Let's imagine that one of our users who wasn't much of a fan before gets really in to our *Sci-Fi Season* promotion - how might their regular (non-promotional) recommendations change afterwards?

In the next cell, we'll choose a particular user ID and:

- Generate a list of `n_steps` Sci-Fi films they might watch (using our filtered Sci-Fi recommendations from before)
- Fetch their *initial* list of **general** movie recommendations (without the Sci-Fi filter)
- Loop through logging new review events for the Sci-Fi films, and seeing how the user's **general** recommendations change after each one

We'll display the changing general recommendations as columns of a table:

In [19]:
user_id = 400
n_steps = 7

# Let's assume they start watching all their personally-recommended Sci-Fi movies, but starting after the Nth
# one down the list (since the ones at the very top are probably more generic):
n_watchstart = 5
# Create the list of movies they'll watch:
scifi_recs = recs_to_dataframe(
    personalize_runtime.get_recommendations(
        campaignArn=up_campaign_arn,
        userId=str(user_id),
        numResults=n_watchstart + n_steps,
        # ADDED:
        filterArn=genre_filter_arn,
        filterValues={ "GENRE": json.dumps("Sci-Fi") }
    )["itemList"]
).iloc[n_watchstart:]

# Now generate their personal recommendations before, and after each Sci-Fi movie watched (reviewed):
# Each column in our results table will list recommended titles; with most recent watched movie as the header
history = [
    recs_to_dataframe(
        personalize_runtime.get_recommendations(
            campaignArn=up_campaign_arn,
            userId=str(user_id),
            numResults=n_recs,
        )["itemList"]
    )["TITLE"].rename("Initial Recs").reset_index(drop=True)
]

def review_movie_and_update_history(watched_item):
    """Send movie feedback to Personalize and fetch updated user recommendations"""
    watched_item_id, watched_item_meta = watched_item
    watched_item_title = watched_item_meta["TITLE"]

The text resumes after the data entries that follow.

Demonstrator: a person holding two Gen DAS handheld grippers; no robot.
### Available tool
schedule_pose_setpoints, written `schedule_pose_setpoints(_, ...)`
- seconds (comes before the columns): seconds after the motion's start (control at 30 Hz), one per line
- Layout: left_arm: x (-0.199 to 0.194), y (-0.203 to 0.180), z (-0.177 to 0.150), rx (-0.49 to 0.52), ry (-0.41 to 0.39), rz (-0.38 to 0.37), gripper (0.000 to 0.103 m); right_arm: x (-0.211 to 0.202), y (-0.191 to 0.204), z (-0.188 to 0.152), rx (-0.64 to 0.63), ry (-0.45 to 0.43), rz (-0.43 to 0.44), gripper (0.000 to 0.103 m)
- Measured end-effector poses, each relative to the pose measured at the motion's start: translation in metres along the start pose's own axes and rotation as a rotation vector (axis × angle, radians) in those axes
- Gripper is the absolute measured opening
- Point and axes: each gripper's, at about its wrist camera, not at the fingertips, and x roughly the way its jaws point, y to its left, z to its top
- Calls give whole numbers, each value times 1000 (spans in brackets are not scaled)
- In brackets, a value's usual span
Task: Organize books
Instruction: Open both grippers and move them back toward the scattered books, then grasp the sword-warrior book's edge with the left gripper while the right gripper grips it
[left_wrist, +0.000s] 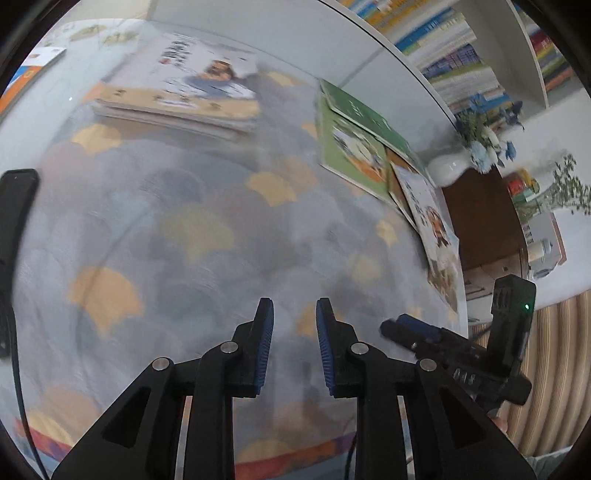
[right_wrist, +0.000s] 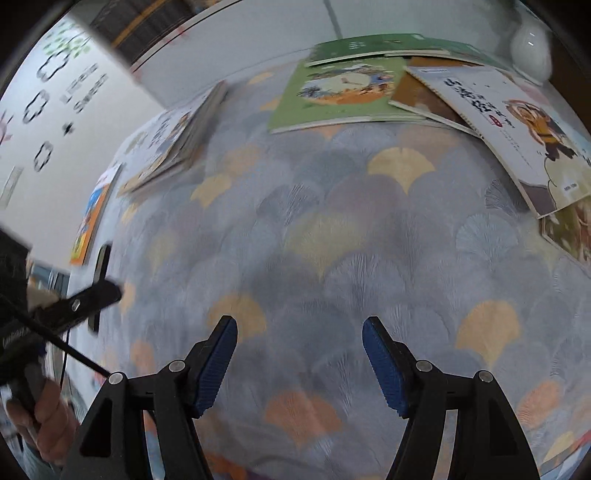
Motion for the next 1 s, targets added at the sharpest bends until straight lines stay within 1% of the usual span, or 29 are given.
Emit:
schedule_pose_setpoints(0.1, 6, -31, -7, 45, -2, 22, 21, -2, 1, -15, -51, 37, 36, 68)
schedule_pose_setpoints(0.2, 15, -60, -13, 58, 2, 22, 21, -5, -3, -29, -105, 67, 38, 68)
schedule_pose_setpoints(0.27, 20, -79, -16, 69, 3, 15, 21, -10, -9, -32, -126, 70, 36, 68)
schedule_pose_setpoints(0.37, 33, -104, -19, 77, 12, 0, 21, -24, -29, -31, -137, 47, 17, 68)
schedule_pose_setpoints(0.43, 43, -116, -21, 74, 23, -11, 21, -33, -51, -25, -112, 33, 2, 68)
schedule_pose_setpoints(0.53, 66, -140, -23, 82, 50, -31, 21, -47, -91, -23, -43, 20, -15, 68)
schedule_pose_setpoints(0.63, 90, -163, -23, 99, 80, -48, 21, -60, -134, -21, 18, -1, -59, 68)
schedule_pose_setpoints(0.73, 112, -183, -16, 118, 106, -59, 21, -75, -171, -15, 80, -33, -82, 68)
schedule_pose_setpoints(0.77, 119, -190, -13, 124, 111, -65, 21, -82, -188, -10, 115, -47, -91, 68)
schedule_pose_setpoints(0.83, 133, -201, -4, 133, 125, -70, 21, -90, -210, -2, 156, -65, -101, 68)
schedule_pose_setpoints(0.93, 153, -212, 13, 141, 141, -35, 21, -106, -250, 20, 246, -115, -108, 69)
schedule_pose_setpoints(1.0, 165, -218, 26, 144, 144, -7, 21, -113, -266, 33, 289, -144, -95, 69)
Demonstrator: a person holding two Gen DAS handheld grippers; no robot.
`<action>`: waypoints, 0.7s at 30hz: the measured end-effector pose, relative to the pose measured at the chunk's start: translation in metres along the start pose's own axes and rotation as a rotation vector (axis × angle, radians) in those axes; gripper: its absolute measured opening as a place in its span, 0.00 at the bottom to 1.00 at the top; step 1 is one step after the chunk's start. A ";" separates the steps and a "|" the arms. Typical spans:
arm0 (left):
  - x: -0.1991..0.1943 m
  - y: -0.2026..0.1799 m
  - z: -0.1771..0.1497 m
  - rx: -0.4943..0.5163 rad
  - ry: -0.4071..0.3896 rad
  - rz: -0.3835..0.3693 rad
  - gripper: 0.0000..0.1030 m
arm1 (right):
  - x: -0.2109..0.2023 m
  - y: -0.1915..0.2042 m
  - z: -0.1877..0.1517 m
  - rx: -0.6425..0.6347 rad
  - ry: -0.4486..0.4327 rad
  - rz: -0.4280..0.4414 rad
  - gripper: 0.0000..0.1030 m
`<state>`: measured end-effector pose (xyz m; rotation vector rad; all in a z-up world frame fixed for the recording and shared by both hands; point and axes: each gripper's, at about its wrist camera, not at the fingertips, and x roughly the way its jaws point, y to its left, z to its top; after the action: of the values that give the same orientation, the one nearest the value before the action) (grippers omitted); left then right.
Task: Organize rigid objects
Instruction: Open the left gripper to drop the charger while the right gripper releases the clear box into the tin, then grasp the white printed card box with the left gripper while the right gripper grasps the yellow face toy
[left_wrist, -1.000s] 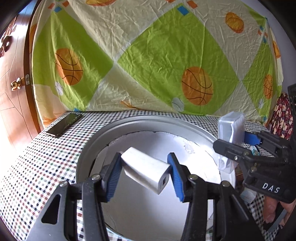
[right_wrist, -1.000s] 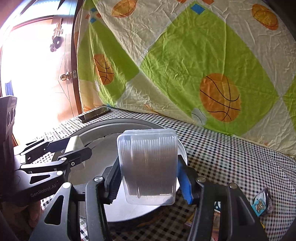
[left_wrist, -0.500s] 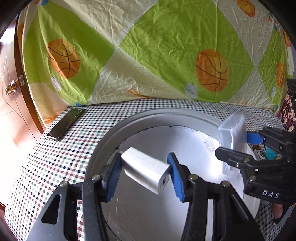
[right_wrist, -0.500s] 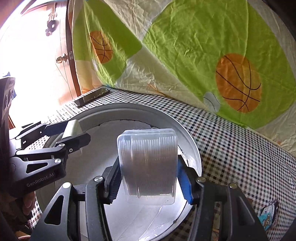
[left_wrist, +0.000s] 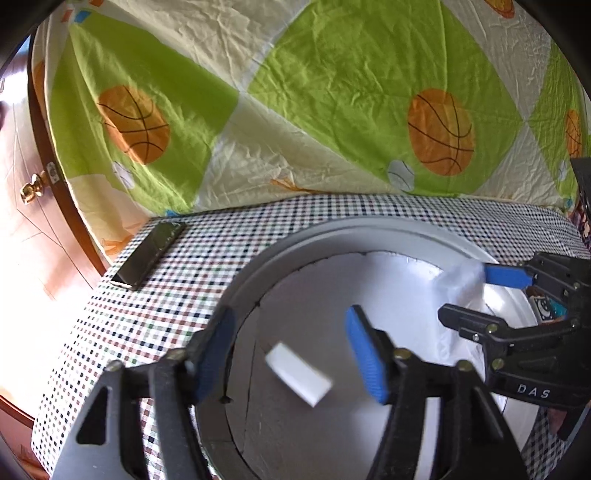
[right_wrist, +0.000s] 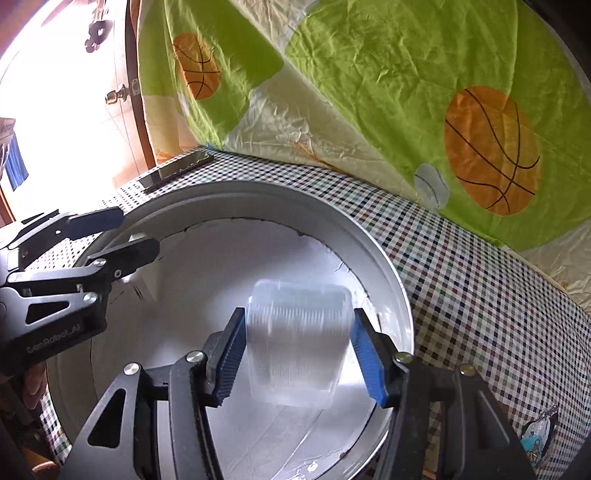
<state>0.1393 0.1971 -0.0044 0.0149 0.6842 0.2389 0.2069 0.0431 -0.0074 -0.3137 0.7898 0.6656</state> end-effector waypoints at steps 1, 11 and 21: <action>-0.002 0.001 0.001 -0.005 -0.011 0.013 0.76 | -0.003 -0.001 0.001 0.008 -0.020 0.001 0.67; -0.044 -0.014 -0.009 -0.023 -0.149 0.050 0.93 | -0.068 -0.026 -0.018 0.091 -0.166 -0.015 0.68; -0.088 -0.104 -0.049 0.035 -0.247 -0.105 0.96 | -0.154 -0.080 -0.107 0.166 -0.238 -0.197 0.69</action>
<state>0.0650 0.0728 0.0028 0.0413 0.4418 0.1209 0.1210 -0.1365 0.0356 -0.1548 0.5734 0.4389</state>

    # Record the watched movie:
    log_new_review(user_id, watched_item_id)

    # Wait a little to help the near-real-time updates propagate:
    time.sleep(2.5)

    # Generate & record the new personal (non-Sci-Fi) recommendations:
    history.append(
        recs_to_dataframe(
            personalize_runtime.get_recommendations(
                campaignArn=up_campaign_arn,
                userId=str(user_id),
                numResults=n_recs,
            )["itemList"]
        )["TITLE"].rename(watched_item_title).reset_index(drop=True)
    )


# Now loop through the steps with a progress bar:
util.progress.notebook_safe_tqdm_loop(
    tqdm(scifi_recs.iterrows(), total=n_steps, unit="steps", desc="Simulating"),
    review_movie_and_update_history,
)

history = pd.concat(history, axis=1)
history

Simulating: 100%|██████████| 7/7 [00:19<00:00,  2.73s/steps]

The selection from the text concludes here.